> **MATERIAL SHOWN**:
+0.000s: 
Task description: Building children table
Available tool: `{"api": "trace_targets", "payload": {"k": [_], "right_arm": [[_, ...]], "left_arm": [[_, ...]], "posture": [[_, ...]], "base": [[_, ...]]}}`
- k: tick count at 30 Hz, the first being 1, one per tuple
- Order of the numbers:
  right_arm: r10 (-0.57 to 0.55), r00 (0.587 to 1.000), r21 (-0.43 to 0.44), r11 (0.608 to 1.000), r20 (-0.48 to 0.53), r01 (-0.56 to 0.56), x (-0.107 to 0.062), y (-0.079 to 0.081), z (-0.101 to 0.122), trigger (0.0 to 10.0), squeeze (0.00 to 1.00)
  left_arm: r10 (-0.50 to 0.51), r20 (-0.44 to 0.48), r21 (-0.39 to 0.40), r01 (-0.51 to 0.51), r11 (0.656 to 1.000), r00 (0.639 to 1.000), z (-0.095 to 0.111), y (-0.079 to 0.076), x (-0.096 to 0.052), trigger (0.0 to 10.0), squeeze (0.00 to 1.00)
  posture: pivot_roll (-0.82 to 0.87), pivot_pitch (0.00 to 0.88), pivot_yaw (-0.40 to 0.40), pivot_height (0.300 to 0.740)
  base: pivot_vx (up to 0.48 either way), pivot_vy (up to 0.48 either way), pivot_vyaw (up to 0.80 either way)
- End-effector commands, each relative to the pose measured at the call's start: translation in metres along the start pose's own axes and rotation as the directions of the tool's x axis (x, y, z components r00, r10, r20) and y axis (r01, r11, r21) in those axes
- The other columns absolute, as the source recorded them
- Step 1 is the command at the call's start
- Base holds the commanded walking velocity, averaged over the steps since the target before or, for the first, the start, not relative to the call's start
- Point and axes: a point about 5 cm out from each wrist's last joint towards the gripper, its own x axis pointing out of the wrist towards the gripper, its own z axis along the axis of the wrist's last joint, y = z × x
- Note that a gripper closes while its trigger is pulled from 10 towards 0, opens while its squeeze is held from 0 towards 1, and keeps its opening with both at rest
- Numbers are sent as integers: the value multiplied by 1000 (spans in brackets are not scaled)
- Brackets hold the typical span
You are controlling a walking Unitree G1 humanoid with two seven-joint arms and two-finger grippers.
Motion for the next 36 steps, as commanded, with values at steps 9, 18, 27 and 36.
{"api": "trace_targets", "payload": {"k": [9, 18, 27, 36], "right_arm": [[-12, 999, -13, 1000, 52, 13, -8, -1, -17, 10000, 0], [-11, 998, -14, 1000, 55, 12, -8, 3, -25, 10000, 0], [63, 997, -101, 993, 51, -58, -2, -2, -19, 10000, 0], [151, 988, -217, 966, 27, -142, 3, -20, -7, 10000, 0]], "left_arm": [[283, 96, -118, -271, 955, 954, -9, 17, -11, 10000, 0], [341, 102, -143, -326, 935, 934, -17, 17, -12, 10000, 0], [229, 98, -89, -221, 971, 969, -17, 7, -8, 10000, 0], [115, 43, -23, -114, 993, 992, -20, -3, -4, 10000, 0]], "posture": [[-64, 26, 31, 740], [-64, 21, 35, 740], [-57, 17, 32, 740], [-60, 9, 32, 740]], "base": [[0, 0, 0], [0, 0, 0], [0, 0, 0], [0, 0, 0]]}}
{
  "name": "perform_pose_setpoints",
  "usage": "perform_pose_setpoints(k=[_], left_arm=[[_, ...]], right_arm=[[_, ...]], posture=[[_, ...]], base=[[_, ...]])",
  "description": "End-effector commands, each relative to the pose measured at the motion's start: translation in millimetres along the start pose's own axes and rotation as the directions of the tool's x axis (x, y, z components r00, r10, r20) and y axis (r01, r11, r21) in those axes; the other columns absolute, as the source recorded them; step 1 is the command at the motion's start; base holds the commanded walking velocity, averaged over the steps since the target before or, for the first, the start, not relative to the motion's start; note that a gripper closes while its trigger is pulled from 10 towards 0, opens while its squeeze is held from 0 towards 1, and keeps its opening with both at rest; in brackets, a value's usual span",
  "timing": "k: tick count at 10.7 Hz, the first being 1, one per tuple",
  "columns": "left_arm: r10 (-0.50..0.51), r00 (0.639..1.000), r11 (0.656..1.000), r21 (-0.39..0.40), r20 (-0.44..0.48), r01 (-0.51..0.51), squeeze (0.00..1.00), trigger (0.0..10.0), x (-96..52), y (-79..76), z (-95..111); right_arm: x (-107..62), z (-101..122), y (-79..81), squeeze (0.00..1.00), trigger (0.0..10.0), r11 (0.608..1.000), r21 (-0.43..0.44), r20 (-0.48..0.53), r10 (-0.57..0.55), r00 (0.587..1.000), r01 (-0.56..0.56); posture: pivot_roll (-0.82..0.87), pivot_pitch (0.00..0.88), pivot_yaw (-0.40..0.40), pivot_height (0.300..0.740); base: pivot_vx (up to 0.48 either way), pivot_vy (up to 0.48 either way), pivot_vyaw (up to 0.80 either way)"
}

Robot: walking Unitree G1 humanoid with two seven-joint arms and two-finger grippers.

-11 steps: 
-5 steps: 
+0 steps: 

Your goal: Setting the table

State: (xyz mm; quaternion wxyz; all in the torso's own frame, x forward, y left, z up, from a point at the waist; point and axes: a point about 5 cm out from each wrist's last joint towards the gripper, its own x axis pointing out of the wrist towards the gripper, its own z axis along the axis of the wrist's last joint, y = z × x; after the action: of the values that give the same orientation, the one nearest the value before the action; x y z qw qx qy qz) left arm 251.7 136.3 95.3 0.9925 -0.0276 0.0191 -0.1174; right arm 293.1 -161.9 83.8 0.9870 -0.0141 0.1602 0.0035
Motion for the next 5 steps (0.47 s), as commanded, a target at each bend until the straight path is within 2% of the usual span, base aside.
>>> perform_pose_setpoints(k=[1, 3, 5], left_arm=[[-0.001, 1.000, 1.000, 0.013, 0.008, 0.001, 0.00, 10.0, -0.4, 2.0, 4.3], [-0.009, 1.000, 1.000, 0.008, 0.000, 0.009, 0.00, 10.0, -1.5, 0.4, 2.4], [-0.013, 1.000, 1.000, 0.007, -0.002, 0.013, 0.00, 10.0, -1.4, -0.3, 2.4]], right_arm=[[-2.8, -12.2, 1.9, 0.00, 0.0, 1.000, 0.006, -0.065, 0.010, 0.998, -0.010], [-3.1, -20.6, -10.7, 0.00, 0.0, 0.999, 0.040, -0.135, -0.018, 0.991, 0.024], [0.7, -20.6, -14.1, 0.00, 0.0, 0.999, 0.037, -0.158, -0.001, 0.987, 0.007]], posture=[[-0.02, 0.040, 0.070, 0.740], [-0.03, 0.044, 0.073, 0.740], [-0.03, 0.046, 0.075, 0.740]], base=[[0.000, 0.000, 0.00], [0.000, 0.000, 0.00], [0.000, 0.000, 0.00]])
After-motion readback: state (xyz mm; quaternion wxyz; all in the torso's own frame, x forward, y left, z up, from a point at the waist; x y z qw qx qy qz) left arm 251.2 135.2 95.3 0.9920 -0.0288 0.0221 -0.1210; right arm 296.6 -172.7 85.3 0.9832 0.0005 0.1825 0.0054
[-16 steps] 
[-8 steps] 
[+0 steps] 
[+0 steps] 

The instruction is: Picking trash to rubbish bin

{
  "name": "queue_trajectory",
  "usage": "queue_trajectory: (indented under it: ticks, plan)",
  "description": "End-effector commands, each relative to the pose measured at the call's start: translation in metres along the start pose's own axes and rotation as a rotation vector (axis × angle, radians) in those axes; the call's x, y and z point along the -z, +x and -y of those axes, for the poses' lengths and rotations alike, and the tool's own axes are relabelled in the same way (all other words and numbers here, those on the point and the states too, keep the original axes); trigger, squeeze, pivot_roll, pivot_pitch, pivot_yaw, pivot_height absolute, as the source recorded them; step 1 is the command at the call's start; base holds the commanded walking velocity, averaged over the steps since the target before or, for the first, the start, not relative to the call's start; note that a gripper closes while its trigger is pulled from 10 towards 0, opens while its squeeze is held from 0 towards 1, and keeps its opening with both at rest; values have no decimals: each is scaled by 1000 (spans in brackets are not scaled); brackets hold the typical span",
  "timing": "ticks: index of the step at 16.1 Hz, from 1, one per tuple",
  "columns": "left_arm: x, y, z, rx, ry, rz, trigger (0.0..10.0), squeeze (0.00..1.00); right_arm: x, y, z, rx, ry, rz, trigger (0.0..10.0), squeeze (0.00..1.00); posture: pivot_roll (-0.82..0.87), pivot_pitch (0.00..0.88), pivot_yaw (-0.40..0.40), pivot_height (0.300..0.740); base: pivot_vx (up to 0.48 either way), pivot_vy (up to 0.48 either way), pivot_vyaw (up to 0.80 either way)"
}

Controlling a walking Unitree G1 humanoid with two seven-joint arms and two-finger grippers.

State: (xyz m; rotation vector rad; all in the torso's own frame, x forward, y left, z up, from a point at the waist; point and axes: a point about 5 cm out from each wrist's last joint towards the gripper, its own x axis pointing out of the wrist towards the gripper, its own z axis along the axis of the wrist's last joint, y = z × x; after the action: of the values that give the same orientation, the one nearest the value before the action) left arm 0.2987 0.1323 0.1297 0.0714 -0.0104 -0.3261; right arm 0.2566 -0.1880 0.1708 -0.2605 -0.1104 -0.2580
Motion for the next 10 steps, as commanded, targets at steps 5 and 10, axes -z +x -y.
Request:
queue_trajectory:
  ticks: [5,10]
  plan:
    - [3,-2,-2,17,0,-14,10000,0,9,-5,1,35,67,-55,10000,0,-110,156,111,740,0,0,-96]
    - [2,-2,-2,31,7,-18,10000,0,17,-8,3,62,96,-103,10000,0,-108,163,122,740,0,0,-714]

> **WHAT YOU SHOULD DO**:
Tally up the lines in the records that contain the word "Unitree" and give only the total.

> **EXERCISE OUTPUT**:
3